Friday 20 February 2015

Particle Swarm Optimisation

Having decided that I'm going to use my mfe_mae indicator as a target for my neural net, over the last couple of months I've been doing some research on what would make good features for this target. In the course of this I've also decided that Particle swarm optimization would be a useful tool to use.

Thanks to the pseudo-code on this wiki and the code on in this stackoverflow thread I've been able to write some Octave code to perform pso over one dimension, which is shown in the code box below:
clear all

function [out] = evaluate_fitness( R , val )
    out = R .* R .- val .* R ;
end

val = input( 'Enter test val: ' ) ;

% Initialize the particle positions and their velocities
n_particles = 100 ;
upper_limit = val ;
n_iterations = 50 ;

w = 0.9 .* ones( n_particles , 1 ) ; % is an inertial constant. Good values are usually slightly less than 1. Or it could be randomly initialized for each particle.

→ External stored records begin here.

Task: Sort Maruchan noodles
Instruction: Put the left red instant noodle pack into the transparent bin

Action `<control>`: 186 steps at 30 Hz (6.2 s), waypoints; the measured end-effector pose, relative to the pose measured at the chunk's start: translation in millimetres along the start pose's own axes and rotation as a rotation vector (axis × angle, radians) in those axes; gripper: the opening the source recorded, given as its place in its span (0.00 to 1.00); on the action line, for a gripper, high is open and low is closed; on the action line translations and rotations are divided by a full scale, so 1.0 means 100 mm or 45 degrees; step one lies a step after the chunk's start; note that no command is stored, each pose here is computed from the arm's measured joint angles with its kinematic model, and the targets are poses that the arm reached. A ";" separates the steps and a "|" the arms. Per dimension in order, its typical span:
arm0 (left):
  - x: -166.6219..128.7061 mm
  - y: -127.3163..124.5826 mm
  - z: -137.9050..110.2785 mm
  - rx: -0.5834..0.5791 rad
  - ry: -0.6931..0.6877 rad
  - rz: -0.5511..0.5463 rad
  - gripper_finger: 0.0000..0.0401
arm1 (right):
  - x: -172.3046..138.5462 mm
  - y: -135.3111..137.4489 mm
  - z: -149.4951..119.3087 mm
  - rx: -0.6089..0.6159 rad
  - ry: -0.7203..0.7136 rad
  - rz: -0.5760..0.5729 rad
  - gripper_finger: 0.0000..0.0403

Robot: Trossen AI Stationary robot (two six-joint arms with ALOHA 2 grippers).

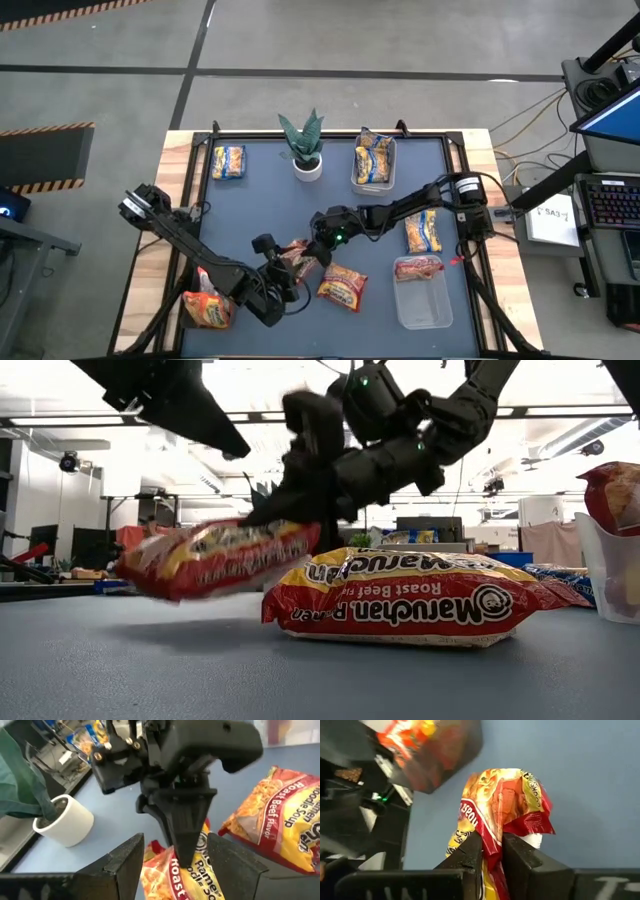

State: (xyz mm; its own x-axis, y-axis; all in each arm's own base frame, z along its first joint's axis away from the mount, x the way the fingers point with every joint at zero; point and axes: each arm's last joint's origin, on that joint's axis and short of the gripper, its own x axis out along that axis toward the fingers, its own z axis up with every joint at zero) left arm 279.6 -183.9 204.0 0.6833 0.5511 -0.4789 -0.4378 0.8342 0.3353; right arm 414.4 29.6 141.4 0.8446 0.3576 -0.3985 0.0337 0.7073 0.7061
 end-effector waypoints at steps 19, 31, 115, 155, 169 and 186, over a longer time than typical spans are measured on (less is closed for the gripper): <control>-0.51 -0.13 0.13 -0.027 -0.422 0.206 0.50 | -0.65 0.65 0.22 -0.380 0.028 -0.091 0.03; -0.33 -0.17 0.02 -0.010 -0.170 0.007 0.48 | -0.77 0.91 0.01 -0.411 0.071 -0.251 0.02; 0.50 -0.08 -0.84 -0.191 0.150 -0.297 0.00 | 0.01 -0.05 -0.22 -0.009 0.119 -0.175 0.54; -0.30 -0.28 0.03 0.295 -0.068 -0.017 0.34 | -0.86 0.75 0.07 -0.234 0.100 -0.313 0.45; 0.14 -0.28 -0.55 0.107 0.094 -0.248 0.11 | -0.69 0.55 -0.05 -0.046 0.167 -0.414 0.58; 0.31 -0.17 -0.81 0.004 0.115 -0.240 0.00 | -0.34 0.09 -0.08 0.065 0.170 -0.396 0.86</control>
State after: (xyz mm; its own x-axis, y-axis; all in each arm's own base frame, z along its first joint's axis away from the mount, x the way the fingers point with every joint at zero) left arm 261.1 -179.4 117.4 0.6976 0.3850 -0.6043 -0.3055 0.9227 0.2353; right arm 381.5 28.4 156.4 0.7125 0.2086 -0.6699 0.3080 0.7649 0.5657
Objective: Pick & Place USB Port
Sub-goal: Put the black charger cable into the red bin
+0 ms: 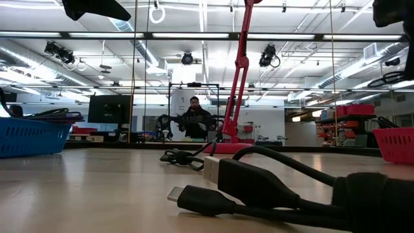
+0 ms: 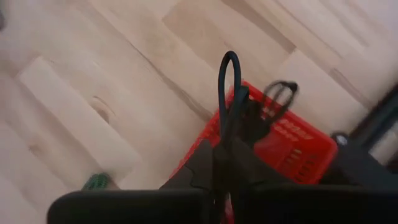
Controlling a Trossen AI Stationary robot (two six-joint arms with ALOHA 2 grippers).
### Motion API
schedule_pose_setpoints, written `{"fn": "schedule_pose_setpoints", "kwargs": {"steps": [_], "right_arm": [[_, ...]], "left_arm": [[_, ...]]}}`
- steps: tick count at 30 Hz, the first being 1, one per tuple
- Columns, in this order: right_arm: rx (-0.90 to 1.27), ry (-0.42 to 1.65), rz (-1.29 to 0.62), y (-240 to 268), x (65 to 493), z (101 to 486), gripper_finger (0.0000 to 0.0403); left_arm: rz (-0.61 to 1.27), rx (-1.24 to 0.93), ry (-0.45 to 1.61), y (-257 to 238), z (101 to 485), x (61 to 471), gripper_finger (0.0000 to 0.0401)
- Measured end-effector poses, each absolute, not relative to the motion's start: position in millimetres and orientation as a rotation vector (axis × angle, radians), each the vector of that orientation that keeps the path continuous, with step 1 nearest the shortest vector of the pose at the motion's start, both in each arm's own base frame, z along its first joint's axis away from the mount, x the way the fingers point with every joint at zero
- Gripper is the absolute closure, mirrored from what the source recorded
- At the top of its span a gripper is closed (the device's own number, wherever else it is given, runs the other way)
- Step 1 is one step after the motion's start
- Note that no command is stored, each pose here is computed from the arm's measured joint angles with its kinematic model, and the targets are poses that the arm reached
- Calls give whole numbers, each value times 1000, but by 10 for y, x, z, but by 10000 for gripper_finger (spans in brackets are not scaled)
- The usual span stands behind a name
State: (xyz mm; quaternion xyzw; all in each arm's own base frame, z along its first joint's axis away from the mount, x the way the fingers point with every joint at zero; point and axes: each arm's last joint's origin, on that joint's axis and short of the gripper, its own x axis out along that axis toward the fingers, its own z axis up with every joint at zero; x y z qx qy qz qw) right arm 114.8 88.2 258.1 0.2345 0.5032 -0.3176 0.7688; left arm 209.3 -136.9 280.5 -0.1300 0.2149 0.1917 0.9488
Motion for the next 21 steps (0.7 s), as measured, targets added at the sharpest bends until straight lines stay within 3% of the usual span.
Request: {"fn": "schedule_pose_setpoints", "kwargs": {"steps": [11,21], "right_arm": [[498,1249,-897,889,1037,2122,387],[484,1260,-956,929,1073,2083,387]], "left_arm": [[390,-264,439,-1368,2805,2092,165],[390,-265,438,-1369,2807,2092,165]]}}
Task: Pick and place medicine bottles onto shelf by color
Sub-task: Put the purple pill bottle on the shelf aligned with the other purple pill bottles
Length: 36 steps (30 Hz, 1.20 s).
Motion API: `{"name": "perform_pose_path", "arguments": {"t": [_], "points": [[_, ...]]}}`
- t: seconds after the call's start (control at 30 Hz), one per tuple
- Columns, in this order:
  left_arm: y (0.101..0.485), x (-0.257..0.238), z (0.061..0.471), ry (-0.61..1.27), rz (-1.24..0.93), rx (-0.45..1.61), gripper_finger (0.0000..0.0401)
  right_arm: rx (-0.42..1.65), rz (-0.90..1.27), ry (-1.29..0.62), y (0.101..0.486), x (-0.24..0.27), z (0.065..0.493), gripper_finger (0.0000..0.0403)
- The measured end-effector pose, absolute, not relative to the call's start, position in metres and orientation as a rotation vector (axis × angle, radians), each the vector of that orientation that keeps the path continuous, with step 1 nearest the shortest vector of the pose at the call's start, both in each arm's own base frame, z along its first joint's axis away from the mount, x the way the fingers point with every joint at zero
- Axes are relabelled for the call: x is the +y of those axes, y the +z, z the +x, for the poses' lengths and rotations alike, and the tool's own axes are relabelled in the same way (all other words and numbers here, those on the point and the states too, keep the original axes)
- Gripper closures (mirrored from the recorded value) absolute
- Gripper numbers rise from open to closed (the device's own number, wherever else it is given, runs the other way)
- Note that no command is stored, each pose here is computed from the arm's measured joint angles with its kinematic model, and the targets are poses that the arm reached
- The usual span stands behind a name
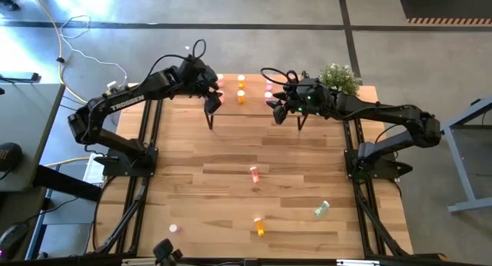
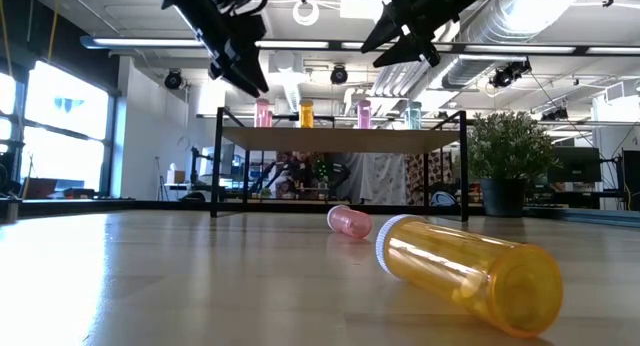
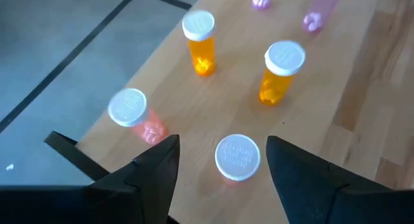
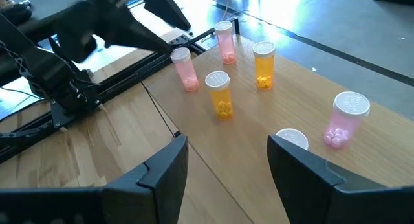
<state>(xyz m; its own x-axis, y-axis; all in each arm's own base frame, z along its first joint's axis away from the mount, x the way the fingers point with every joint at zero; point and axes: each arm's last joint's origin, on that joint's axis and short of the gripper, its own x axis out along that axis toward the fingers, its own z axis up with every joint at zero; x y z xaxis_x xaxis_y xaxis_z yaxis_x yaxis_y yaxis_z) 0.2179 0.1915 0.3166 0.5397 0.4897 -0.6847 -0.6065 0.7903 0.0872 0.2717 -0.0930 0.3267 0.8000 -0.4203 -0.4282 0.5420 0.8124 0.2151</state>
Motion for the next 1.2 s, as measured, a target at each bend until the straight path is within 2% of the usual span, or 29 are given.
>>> {"name": "perform_pose_path", "arguments": {"t": [0.27,0.53,0.9,1.2], "points": [[0.369,0.17,0.196,0.659,-0.216,0.77,0.018,0.356,0.366,-0.529,0.33,-0.092,0.269,0.0201],[0.392,0.117,0.176,0.49,-0.343,0.721,0.0183,0.401,0.375,-0.501,0.327,-0.09,0.267,0.0201],[0.363,0.039,0.162,0.364,-0.596,0.73,0.0184,0.427,0.426,-0.42,0.326,-0.087,0.266,0.0201],[0.326,-0.022,0.161,0.235,-0.783,0.914,0.0185,0.43,0.426,-0.367,0.328,-0.081,0.266,0.0201]]}}
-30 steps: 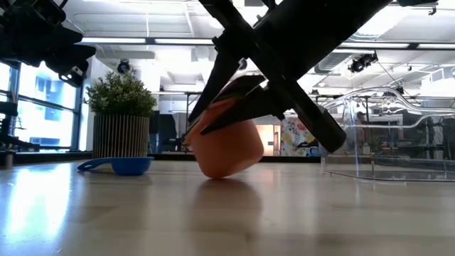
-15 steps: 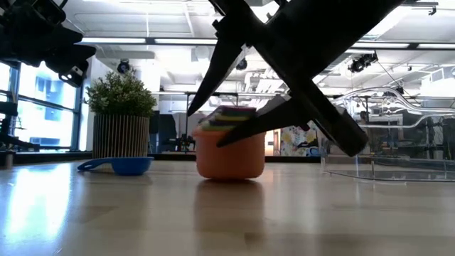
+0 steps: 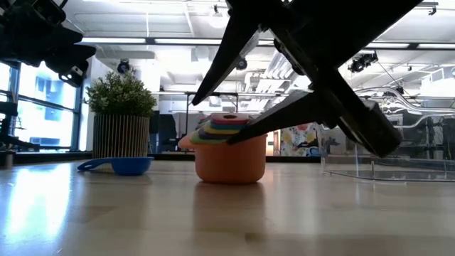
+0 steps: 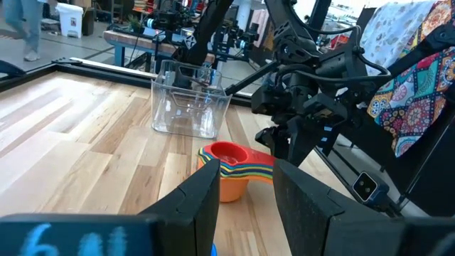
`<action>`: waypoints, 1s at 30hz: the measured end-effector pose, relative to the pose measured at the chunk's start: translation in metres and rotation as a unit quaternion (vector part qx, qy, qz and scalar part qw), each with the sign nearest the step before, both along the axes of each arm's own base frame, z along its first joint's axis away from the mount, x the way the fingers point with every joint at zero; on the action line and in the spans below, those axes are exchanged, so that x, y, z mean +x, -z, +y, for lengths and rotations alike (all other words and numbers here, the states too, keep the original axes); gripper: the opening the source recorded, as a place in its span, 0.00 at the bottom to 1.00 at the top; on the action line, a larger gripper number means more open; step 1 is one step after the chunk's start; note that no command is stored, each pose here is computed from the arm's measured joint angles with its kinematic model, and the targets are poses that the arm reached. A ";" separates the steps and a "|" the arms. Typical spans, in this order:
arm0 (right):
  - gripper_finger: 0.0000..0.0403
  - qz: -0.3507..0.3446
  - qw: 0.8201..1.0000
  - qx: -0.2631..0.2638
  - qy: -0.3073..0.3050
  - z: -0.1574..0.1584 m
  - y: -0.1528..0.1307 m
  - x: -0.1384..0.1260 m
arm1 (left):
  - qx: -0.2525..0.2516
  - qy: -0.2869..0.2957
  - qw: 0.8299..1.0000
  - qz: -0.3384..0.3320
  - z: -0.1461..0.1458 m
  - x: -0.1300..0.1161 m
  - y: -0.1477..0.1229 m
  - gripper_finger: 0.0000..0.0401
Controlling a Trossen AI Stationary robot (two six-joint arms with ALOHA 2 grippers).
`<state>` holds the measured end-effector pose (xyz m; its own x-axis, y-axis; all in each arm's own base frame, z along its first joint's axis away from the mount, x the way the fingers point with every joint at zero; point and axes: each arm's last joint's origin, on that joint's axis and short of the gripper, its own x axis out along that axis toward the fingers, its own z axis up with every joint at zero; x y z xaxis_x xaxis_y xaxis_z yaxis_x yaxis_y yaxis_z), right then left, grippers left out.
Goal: Nest measuring cups in basket
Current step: Put the stacked measuring cups into the transparent bin, then stack the dark blue measuring cup on top of the red measuring cup
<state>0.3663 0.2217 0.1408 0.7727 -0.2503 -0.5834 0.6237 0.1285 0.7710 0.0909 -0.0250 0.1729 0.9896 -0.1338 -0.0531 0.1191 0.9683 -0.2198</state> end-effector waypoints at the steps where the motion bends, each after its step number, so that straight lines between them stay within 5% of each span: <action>1: 0.46 0.000 1.000 0.000 -0.001 0.001 0.000 -0.001 | 0.000 0.000 1.000 0.000 0.000 0.000 0.000 0.30; 20: 0.46 0.050 0.998 -0.024 0.021 -0.001 -0.030 -0.032 | 0.000 0.000 1.000 0.000 0.000 0.000 0.000 0.30; 30: 0.46 0.130 0.991 0.020 0.007 -0.016 -0.025 -0.031 | 0.000 0.000 1.000 0.000 0.000 0.000 0.000 0.30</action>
<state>0.3351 0.2061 0.1657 0.5911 -0.2331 -0.7722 0.8038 0.0902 0.5880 0.0909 -0.0250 0.1730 0.9896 -0.1336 -0.0528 0.1190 0.9683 -0.2197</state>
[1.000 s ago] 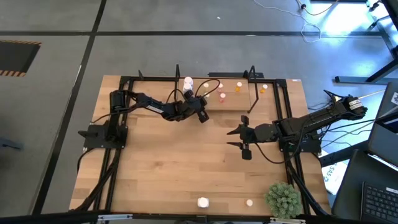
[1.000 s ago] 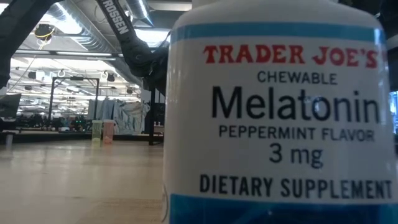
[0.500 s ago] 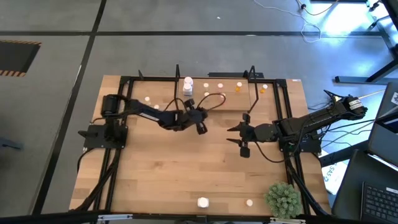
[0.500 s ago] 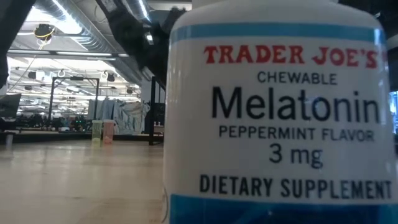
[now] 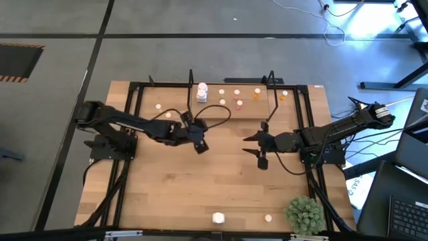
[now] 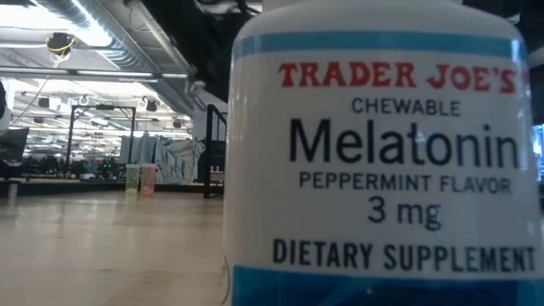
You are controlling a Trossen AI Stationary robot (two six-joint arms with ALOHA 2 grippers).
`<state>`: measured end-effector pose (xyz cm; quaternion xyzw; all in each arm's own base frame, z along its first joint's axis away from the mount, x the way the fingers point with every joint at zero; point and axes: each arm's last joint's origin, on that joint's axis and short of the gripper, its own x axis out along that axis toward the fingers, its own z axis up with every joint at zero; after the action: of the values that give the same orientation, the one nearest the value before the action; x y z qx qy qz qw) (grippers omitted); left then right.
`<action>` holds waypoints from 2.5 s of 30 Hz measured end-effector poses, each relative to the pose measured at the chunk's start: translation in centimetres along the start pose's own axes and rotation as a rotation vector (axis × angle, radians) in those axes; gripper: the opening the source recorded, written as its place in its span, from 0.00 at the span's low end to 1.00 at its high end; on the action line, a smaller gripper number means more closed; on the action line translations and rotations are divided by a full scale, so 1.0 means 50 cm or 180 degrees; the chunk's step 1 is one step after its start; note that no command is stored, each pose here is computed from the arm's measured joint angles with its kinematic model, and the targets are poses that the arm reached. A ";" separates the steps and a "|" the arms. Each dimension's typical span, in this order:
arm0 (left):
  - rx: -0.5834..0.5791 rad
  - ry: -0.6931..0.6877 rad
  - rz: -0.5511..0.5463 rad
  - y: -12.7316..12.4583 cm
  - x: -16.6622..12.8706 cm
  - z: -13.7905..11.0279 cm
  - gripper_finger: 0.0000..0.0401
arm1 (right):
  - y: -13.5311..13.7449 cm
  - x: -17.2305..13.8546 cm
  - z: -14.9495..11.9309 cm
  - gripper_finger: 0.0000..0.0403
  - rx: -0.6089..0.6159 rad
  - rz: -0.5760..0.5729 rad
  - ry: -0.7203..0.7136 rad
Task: Pick and place medicine bottles onto shelf by color
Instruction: Put the white pill bottle on the shelf aligned with the other white pill bottles
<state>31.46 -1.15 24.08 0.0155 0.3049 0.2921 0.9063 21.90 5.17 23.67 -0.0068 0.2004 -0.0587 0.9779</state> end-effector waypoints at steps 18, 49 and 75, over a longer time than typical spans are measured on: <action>0.0024 0.0107 -0.0081 0.011 -0.170 -0.026 0.00 | 0.034 -0.053 0.102 0.41 -0.0563 0.0525 0.0869; 0.0084 0.0080 -0.0966 -0.092 -0.316 -0.107 0.00 | 0.266 0.082 0.132 0.44 0.0377 0.1669 0.1707; 0.0162 0.0066 -0.1195 -0.107 -0.351 -0.127 0.00 | 0.394 0.231 0.056 0.52 -0.0765 0.1756 0.1163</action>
<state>19.37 -16.00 27.34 -0.0218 0.3190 0.1102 0.9411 35.75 23.37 20.99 -0.0568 0.3718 0.2315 0.8972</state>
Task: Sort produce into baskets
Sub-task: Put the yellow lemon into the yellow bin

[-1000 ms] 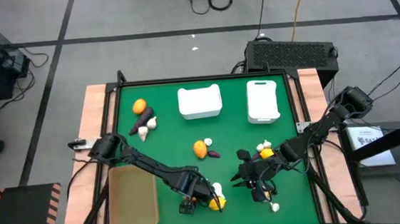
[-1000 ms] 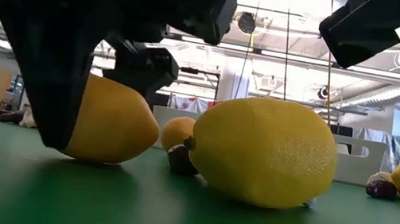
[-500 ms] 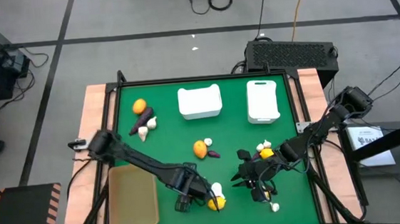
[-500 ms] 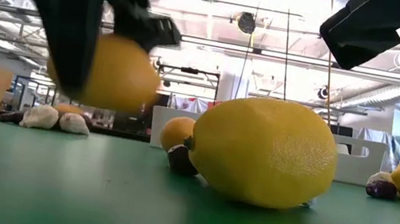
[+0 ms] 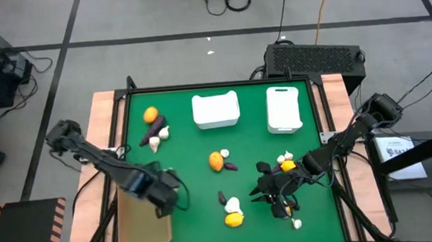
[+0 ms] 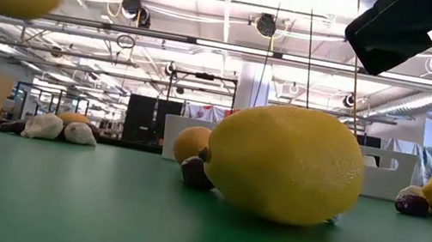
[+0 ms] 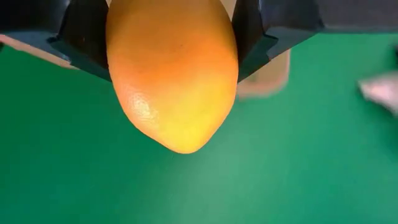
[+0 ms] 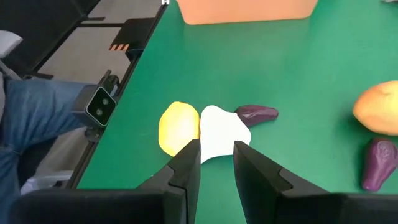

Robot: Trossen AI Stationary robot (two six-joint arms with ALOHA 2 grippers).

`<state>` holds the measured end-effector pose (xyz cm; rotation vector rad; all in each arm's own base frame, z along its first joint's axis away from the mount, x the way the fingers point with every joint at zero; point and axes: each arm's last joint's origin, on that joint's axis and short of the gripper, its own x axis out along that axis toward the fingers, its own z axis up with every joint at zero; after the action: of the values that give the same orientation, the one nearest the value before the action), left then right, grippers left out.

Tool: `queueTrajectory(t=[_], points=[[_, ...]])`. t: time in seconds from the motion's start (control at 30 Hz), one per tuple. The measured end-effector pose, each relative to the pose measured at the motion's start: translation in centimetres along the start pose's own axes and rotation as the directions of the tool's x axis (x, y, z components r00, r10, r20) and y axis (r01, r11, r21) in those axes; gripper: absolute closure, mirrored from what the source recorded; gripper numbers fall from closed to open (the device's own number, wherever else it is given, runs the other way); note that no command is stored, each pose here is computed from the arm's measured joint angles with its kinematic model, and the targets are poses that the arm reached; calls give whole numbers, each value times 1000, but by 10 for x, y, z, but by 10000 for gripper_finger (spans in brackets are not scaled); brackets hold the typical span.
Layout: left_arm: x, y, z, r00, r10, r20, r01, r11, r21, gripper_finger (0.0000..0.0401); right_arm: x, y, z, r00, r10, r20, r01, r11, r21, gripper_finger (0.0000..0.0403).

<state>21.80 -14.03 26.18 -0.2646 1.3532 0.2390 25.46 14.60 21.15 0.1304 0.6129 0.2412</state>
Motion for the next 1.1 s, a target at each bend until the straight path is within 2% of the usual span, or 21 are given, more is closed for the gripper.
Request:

% c1 and c2 are constants that say how much the particle is directed towards good positions. They represent a "cognitive" and a "social" component, respectively, 
% in that they affect how much the particle's personal best and the global best (respectively) influence its movement. Usually we take c_1, c_2  approx = 2. 
% Or they could be randomly initialized for each particle.
C1 = 2.0 ;
C2 = 2.0 ;

X = upper_limit * rand( n_particles , 1 ) ; % == particle position vector containing lambda values
V = zeros( size(X) ) ; % particle velocity vector
X_lbest = X ; % == particle position vector containing lambda values for local best
 
% Initialize the global and local fitness to the worst possible. Fitness == LOOCV "press" statistic
fitness_gbest = Inf ; % _gbest == global best
fitness_lbest = fitness_gbest * ones( n_particles , 1 ) ; % _lbest == local best
 
% Loop until convergence, in this example a finite number of iterations chosen
for ii = 1 : n_iterations

    % evaluate the fitness of each particle, i.e. do the linear regression and get
    % the LOOCV statistic
    fitness_X = evaluate_fitness( X , val ) ;
 
    % Update the local bests and their fitness 
    ix = find( fitness_X < fitness_lbest ) ; % if local LOOCV "press" statistic improves
    fitness_lbest( ix ) = fitness_X( ix ) ;  % record this better LOOCV statistic value 
    X_lbest( ix ) = X( ix ) ;                % and the lambda value that gave rise to it    
 
    % Update the global best and its fitness 
    [ min_fitness min_fitness_index ] = min( fitness_X ) ;
    
    if ( min_fitness < fitness_gbest )       % if global LOOCV "press" statistic improves
        fitness_gbest = min_fitness ;        % record this better LOOCV statistic value
        X_gbest = X( min_fitness_index ) ;   % and the lambda value that gave rise to it
    end % end if    
 
    % Update the particle velocity and position vectors
    R1 = rand( n_particles , 1 ) ;
    R2 = rand( n_particles , 1 ) ;
    V = w .* V + C1 .* R1 .* ( X_lbest .- X ) .+ C2 .* R2 .* ( X_gbest .* ones( n_particles , 1 ) .- X ) ;
    X = X .+ V ;
    
end % end main ii loop
and which is vectorised as much as I can make it at the moment. The evaluate_fitness function I've chosen to use is a Quadratic function of the form 
f(x) = x^2 - bx 
which, when a positive value for "val" is input as the test value, ensures the function curve goes through the origin and has a minimum y-axis value at a point on the x-axis that is half the input test value. This make it easy to quickly verify that the pso code is performing as expected, with the global minimum x_axis value found by the algorithm being given by the variable X_gbest. My reasons for choosing a test function of this form, and for looking at pso in general, will be given in my next post.